Dari portofolio konjugat obat antibodi hingga terapi radiofarmasi hingga imunoterapi dan terapi sel, AstraZeneca tampak berada dalam posisi yang baik untuk membangun posisinya sebagai pemimpin dalam onkologi. Salah satu obat terlarisnya, Tagrisso, harus terus tumbuh hingga akhir dekade ini hingga mencapai lebih dari $7 miliar dalam penjualan tahunan. Perusahaan ini kemungkinan akan menghindari negosiasi Medicare di bawah Undang-Undang Pengurangan Inflasi berkat penunjukan obat yatim piatu, status yang diberikan kepada obat-obatan yang mengobati penyakit yang menyerang kurang dari 200.000 orang, kata Fernandez dari Guggenheim. Kolaborasinya dengan Daiichi Sankyo pada ADC, yang bekerja seperti peluru kendali dengan memasangkan antibodi dengan agen toksik untuk melawan kanker, telah sangat berhasil. Selain Enhertu, Dato-DXd, obat lain yang bermitra dengan Daiichi, dapat menerima persetujuan FDA untuk jenis kanker paru-paru pada akhir tahun ini. Namun, potensi komersialnya yang besar terletak pada pengobatan kanker payudara HR-positif dan HER2-negatif.
Seperti kebanyakan perusahaan farmasi lainnya, AstraZeneca harus menemukan cara untuk terus tumbuh meskipun beberapa obat terlarisnya menghadapi berakhirnya paten. Obat terlaris untuk diabetes, Farxiga, misalnya, akan berakhir patennya dalam beberapa tahun mendatang. Emily Field, seorang analis di Barclays, mencatat bahwa kedalaman jaringan perusahaan—sekitar 20 uji coba tahap akhir dari obat yang sama sekali baru—kadang-kadang dapat menjadi pedang bermata dua karena investor umum kesulitan untuk memanfaatkan begitu banyak peluang. Namun, ia menulis bahwa “memiliki jaringan seluas dan sedalam AstraZeneca tentu saja merupakan masalah yang bagus.”

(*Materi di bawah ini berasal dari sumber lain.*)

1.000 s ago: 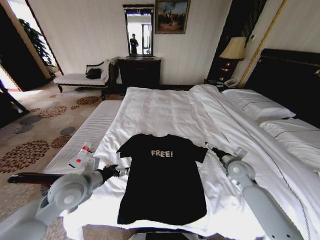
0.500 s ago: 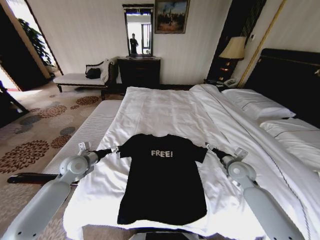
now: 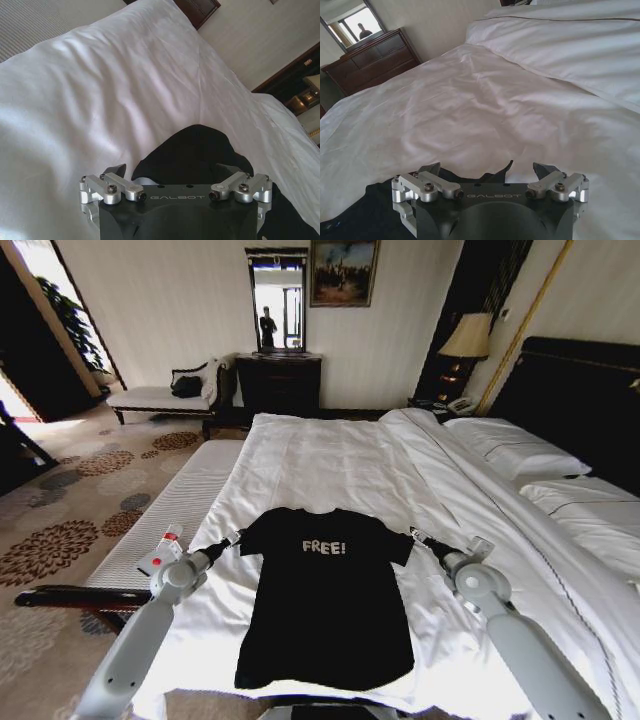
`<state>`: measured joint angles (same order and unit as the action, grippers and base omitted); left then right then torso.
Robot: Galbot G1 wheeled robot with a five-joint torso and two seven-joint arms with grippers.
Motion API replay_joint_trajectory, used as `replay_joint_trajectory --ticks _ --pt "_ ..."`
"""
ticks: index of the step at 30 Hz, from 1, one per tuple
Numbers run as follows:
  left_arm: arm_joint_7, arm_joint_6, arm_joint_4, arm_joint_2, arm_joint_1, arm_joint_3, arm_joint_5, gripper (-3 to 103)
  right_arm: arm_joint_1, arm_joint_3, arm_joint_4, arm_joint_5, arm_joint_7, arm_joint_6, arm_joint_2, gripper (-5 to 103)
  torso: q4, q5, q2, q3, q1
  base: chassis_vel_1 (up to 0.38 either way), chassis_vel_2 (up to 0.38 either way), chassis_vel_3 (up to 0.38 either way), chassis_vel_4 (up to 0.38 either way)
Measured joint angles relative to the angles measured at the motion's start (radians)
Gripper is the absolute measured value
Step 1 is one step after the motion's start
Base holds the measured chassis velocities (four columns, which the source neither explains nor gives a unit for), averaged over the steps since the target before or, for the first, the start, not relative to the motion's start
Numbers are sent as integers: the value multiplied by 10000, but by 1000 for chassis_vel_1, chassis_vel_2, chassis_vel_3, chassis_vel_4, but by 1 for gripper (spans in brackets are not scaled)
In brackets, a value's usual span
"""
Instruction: Fold the clothes on the bed.
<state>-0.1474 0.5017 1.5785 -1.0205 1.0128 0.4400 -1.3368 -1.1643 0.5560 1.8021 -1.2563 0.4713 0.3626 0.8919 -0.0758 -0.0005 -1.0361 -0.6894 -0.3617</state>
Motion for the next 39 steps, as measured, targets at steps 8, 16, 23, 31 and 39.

Dengan pendapatan kurang dari 19 kali lipat dari pendapatan prospektif 12 bulannya, pembuat obat tersebut tidak menjual dengan harga murah. Namun, hal ini masih wajar untuk pertumbuhan yang ditawarkannya, dan jauh lebih terjangkau daripada perusahaan obat-obatan yang terkenal akan obesitas, Lilly dan Novo, yang kelipatannya lebih dari 30–pertumbuhan yang solid dengan harga yang wajar. Perusahaan obat Anglo-Swedia ini tetap menjadi salah satu taruhan terbaik dalam industri farmasi, dan potensi keberhasilan dalam mengatasi obesitas tidak diperhitungkan dalam sahamnya.